### Problem to solve:
Could you set down exactly the lines of the data below, starting at the one that holds "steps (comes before" and ending at the one that holds "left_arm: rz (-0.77", both included, and only those?

┌─ Records

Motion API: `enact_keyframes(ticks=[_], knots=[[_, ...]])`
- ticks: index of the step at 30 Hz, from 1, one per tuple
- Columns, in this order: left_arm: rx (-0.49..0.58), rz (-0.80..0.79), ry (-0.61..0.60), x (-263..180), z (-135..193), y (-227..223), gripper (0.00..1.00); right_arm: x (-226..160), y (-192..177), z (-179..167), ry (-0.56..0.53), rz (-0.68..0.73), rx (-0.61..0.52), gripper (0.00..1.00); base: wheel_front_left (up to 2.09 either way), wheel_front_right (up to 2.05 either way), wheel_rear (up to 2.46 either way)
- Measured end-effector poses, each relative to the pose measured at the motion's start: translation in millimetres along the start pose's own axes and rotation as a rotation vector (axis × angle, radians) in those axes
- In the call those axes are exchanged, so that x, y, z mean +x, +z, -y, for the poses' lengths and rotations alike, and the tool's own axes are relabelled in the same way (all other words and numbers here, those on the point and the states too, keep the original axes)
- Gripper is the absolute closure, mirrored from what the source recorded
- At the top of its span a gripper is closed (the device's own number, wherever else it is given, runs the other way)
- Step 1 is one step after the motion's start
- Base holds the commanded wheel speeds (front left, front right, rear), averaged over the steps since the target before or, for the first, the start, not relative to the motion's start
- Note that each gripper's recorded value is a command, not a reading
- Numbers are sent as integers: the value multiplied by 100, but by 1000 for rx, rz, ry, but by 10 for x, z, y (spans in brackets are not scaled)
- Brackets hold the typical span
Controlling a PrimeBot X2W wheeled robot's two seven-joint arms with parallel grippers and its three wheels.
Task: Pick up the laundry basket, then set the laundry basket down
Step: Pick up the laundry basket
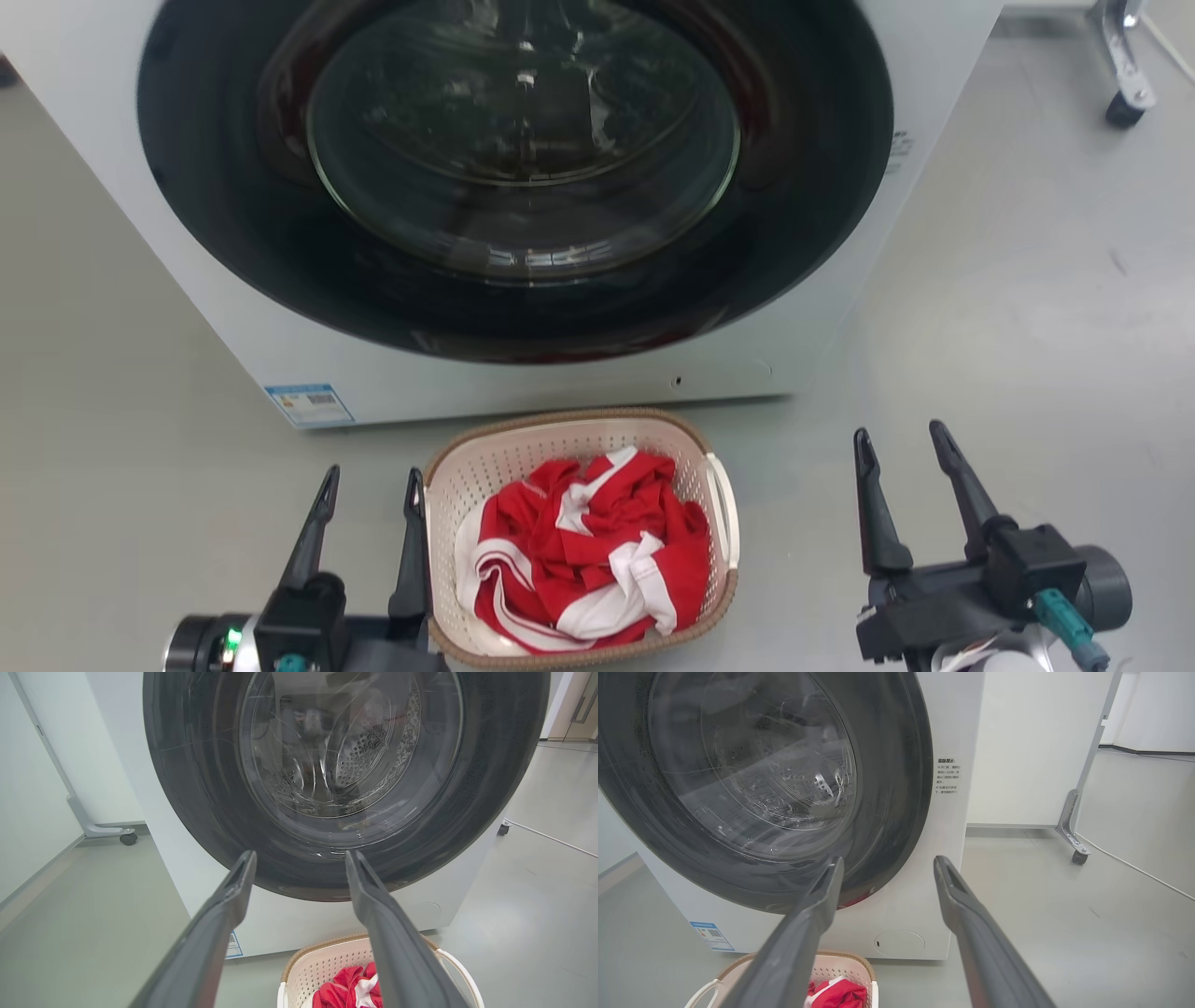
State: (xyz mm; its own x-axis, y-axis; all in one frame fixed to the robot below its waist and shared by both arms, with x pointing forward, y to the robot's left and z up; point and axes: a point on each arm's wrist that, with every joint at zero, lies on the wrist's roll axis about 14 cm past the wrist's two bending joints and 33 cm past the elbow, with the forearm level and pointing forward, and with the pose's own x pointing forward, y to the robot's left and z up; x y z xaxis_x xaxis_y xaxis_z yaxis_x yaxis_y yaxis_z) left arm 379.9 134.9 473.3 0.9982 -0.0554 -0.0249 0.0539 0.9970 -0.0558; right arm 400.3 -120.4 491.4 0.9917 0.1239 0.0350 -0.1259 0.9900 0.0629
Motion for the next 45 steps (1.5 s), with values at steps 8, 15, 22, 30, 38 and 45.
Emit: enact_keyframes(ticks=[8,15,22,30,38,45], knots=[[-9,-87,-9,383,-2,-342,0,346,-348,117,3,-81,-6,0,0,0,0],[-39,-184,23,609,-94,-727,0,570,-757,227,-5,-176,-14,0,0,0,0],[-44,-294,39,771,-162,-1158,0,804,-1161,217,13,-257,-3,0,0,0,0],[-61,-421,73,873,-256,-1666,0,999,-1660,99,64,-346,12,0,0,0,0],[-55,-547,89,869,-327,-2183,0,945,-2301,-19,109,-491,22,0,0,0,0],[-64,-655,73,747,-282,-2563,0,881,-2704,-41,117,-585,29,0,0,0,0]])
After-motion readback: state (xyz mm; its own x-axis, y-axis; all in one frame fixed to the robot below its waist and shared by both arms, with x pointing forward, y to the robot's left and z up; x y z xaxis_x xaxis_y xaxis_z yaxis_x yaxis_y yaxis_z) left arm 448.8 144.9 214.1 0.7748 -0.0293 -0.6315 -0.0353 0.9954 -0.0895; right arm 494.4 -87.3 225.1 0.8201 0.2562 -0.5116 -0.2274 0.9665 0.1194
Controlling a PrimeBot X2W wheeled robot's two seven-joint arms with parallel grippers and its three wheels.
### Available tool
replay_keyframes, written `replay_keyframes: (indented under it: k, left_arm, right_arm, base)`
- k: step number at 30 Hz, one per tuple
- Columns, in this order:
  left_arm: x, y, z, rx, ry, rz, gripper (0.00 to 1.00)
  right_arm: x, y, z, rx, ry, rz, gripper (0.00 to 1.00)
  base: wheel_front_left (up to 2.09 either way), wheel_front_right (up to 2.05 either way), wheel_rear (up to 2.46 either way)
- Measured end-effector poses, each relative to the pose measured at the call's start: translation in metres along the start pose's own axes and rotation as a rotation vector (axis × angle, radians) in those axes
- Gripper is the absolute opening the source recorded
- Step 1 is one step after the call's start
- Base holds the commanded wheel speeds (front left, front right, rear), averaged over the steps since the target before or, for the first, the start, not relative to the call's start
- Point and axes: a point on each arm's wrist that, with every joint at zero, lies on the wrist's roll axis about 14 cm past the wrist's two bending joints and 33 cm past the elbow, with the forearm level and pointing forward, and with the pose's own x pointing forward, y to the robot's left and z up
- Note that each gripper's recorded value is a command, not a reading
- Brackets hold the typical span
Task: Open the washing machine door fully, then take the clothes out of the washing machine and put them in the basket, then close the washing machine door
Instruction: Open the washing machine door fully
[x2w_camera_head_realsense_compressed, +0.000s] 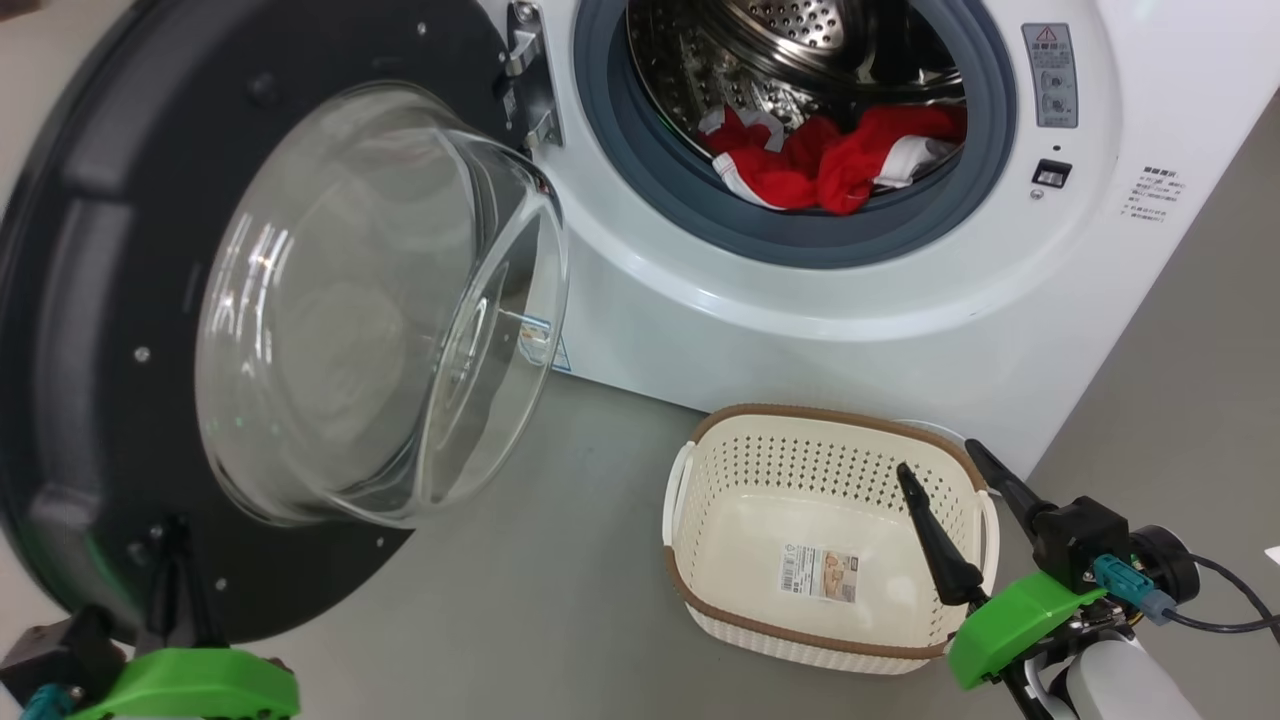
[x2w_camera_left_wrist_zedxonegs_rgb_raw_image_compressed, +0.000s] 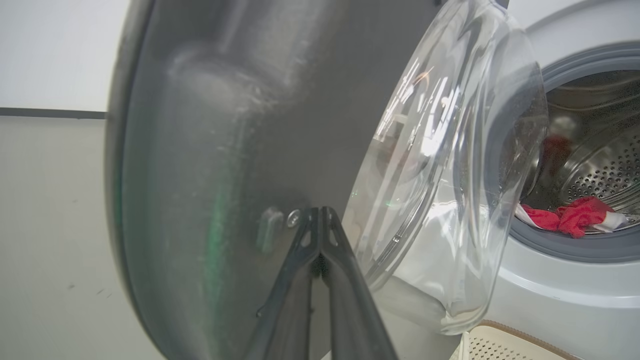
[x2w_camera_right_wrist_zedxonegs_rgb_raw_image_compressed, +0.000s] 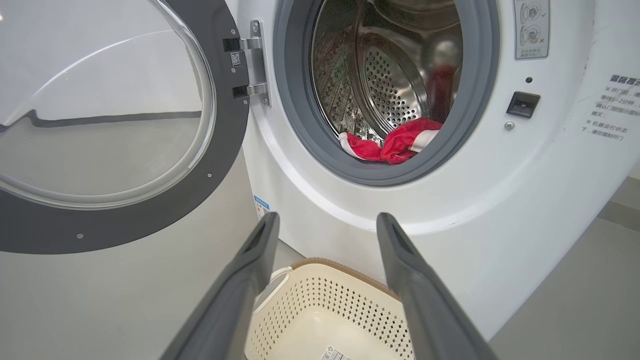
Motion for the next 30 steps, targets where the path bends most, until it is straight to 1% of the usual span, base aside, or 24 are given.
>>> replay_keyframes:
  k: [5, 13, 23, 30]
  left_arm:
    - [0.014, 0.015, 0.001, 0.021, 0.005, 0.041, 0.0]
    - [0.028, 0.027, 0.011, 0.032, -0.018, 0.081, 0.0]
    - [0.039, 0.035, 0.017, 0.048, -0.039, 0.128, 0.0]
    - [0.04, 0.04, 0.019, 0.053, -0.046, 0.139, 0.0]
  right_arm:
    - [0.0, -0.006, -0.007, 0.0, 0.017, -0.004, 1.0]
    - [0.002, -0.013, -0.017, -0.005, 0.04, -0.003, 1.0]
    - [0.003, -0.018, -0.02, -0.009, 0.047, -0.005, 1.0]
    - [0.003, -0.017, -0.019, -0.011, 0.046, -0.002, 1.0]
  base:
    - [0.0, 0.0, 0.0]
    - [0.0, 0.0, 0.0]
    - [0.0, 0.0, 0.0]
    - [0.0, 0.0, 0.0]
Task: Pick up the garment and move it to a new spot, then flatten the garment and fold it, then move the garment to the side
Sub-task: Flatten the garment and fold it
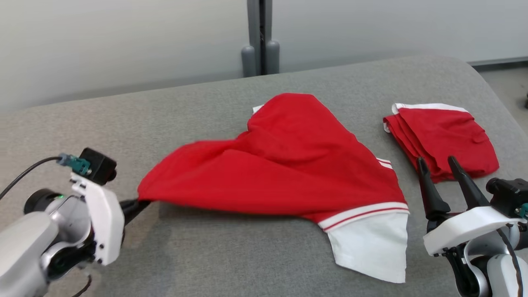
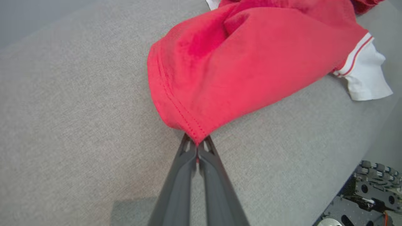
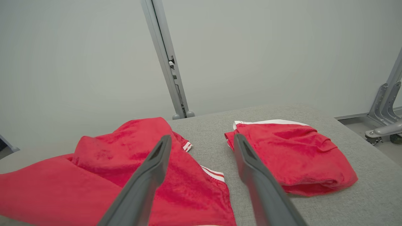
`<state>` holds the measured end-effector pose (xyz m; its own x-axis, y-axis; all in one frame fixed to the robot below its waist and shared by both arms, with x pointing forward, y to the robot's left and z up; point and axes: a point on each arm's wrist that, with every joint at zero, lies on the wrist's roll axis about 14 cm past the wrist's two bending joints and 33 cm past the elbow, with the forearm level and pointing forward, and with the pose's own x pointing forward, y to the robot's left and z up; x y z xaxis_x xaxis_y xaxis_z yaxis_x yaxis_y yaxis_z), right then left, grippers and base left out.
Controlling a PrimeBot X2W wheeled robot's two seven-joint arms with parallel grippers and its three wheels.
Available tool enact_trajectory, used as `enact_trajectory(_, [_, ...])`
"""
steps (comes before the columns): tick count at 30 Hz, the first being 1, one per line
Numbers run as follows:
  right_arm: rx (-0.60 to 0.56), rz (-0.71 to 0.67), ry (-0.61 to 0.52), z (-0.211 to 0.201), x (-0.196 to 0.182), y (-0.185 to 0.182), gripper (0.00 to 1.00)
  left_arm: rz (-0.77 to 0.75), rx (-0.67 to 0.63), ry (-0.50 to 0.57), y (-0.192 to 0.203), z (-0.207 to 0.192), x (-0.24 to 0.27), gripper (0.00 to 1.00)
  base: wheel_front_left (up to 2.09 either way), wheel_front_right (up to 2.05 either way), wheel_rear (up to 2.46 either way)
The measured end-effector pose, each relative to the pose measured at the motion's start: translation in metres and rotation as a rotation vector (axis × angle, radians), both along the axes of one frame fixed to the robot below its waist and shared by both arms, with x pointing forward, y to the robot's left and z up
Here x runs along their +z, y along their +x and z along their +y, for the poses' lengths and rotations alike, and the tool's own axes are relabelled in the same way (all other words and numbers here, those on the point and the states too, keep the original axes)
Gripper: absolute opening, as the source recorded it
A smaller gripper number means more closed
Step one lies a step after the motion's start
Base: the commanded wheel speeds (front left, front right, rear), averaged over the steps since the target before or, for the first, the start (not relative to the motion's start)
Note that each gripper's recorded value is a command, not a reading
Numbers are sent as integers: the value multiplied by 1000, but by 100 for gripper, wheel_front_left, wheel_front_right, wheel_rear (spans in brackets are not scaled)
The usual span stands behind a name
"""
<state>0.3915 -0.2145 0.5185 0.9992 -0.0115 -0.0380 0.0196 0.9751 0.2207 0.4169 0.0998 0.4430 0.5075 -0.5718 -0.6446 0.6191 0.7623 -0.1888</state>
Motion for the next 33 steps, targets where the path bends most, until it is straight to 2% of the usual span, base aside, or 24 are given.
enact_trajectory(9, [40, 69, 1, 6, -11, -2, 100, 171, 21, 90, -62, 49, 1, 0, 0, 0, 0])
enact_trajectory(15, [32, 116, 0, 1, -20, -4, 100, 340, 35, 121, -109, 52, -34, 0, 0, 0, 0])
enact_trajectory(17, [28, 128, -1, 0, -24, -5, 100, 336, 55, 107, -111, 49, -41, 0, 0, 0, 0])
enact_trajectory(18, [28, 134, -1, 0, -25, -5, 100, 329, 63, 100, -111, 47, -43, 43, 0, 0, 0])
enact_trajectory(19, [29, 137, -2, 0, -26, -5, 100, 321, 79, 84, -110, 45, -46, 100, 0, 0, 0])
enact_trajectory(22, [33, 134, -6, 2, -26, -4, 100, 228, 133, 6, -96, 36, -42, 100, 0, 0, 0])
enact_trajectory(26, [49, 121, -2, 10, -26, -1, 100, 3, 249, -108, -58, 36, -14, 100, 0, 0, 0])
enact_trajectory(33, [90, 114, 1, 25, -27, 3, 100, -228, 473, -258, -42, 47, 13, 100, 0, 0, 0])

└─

### Result:
steps (comes before the columns): tick count at 30 Hz, the first being 1, one per line
Numbers run as follows:
  right_arm: rx (-0.60 to 0.56), rz (-0.71 to 0.67), ry (-0.61 to 0.52), z (-0.211 to 0.201), x (-0.196 to 0.182), y (-0.185 to 0.182), gripper (0.00 to 1.00)
  left_arm: rz (-0.77 to 0.75), rx (-0.67 to 0.63), ry (-0.50 to 0.57), y (-0.192 to 0.203), z (-0.207 to 0.192), x (-0.24 to 0.27), gripper (0.00 to 1.00)

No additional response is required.